Assignment>
A faithful, complete transcription of the listing is required.

═══

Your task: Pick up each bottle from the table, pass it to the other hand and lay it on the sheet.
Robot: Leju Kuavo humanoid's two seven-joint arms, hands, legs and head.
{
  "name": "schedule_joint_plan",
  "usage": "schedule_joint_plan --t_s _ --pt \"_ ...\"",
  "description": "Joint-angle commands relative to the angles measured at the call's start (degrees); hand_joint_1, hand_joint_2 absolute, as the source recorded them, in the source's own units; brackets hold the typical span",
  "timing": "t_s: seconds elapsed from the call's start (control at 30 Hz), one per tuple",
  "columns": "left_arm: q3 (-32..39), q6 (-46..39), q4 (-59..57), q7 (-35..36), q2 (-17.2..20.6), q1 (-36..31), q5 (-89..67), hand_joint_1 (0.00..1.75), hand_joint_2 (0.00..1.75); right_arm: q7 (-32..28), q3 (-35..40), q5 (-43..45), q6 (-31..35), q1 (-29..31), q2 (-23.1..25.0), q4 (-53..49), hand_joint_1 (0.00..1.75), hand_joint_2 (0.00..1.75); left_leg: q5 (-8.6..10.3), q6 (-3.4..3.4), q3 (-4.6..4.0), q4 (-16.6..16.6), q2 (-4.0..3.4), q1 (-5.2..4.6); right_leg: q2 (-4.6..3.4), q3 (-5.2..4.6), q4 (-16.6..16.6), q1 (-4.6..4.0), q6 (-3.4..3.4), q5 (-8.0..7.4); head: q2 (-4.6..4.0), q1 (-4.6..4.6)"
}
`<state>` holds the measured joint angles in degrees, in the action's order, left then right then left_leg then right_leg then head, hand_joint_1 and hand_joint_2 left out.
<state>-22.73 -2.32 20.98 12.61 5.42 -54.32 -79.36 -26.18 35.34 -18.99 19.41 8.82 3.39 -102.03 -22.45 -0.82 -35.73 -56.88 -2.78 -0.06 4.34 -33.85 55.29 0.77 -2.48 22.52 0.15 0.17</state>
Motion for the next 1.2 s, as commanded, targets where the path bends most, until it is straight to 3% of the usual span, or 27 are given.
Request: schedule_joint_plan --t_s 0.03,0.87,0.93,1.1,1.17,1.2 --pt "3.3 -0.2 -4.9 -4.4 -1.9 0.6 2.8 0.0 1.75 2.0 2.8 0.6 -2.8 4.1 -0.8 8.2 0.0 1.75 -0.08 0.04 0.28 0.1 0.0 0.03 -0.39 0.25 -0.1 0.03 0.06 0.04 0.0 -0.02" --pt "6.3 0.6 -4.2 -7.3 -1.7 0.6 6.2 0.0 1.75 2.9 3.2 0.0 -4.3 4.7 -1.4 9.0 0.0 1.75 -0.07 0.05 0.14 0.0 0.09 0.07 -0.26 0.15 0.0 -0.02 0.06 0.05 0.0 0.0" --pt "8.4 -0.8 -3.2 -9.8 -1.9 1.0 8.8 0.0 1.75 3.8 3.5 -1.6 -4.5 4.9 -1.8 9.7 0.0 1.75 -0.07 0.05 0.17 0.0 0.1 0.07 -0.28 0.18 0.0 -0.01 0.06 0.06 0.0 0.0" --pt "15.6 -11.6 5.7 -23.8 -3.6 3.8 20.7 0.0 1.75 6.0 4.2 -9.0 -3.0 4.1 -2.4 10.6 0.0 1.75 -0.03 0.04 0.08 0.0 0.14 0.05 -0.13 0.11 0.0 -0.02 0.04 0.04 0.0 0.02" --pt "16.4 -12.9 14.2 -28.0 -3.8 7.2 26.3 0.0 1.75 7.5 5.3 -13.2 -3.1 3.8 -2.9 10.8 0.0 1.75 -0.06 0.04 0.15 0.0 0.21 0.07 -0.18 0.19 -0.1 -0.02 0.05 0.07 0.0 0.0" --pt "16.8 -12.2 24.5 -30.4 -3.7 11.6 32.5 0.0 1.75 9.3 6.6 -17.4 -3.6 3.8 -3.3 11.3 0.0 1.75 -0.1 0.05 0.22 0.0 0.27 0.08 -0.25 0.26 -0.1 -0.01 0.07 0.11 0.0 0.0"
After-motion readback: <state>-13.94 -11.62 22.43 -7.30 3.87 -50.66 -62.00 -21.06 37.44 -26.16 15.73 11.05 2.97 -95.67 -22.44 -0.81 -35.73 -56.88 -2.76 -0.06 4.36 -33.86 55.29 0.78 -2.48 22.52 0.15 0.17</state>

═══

Written reply>
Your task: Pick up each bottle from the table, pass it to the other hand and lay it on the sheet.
Robot: Leju Kuavo humanoid's two seven-joint arms, hands, legs and head.
{
  "name": "schedule_joint_plan",
  "usage": "schedule_joint_plan --t_s _ --pt \"_ ...\"",
  "description": "Joint-angle commands relative to the angles measured at the call's start (degrees); hand_joint_1, hand_joint_2 absolute, as the source recorded them, in the source's own units; brackets hold the typical span",
  "timing": "t_s: seconds elapsed from the call's start (control at 30 Hz), one per tuple",
  "columns": "left_arm: q3 (-32..39), q6 (-46..39), q4 (-59..57), q7 (-35..36), q2 (-17.2..20.6), q1 (-36..31), q5 (-89..67), hand_joint_1 (0.00..1.75), hand_joint_2 (0.00..1.75); right_arm: q7 (-32..28), q3 (-35..40), q5 (-43..45), q6 (-31..35), q1 (-29..31), q2 (-23.1..25.0), q4 (-53..49), hand_joint_1 (0.00..1.75), hand_joint_2 (0.00..1.75); left_leg: q5 (-8.6..10.3), q6 (-3.4..3.4), q3 (-4.6..4.0), q4 (-16.6..16.6), q2 (-4.0..3.4), q1 (-5.2..4.6); right_leg: q2 (-4.6..3.4), q3 (-5.2..4.6), q4 (-16.6..16.6), q1 (-4.6..4.0), q6 (-3.4..3.4), q5 (-8.0..7.4); head: q2 (-4.6..4.0), q1 (-4.6..4.6)"
}
`<state>` holds the measured joint angles in degrees, in the action's order, left then right then left_leg then right_leg then head, hand_joint_1 and hand_joint_2 left out.
<state>-22.73 -2.32 20.98 12.61 5.42 -54.32 -79.36 -26.18 35.34 -18.99 19.41 8.82 3.39 -102.03 -22.45 -0.82 -35.73 -56.88 -2.78 -0.06 4.34 -33.85 55.29 0.77 -2.48 22.52 0.15 0.17</state>
Motion for the next 1.2 s, as commanded, targets where the path bends most, until it is straight to 3% of the usual span, or 27 are given.
Request: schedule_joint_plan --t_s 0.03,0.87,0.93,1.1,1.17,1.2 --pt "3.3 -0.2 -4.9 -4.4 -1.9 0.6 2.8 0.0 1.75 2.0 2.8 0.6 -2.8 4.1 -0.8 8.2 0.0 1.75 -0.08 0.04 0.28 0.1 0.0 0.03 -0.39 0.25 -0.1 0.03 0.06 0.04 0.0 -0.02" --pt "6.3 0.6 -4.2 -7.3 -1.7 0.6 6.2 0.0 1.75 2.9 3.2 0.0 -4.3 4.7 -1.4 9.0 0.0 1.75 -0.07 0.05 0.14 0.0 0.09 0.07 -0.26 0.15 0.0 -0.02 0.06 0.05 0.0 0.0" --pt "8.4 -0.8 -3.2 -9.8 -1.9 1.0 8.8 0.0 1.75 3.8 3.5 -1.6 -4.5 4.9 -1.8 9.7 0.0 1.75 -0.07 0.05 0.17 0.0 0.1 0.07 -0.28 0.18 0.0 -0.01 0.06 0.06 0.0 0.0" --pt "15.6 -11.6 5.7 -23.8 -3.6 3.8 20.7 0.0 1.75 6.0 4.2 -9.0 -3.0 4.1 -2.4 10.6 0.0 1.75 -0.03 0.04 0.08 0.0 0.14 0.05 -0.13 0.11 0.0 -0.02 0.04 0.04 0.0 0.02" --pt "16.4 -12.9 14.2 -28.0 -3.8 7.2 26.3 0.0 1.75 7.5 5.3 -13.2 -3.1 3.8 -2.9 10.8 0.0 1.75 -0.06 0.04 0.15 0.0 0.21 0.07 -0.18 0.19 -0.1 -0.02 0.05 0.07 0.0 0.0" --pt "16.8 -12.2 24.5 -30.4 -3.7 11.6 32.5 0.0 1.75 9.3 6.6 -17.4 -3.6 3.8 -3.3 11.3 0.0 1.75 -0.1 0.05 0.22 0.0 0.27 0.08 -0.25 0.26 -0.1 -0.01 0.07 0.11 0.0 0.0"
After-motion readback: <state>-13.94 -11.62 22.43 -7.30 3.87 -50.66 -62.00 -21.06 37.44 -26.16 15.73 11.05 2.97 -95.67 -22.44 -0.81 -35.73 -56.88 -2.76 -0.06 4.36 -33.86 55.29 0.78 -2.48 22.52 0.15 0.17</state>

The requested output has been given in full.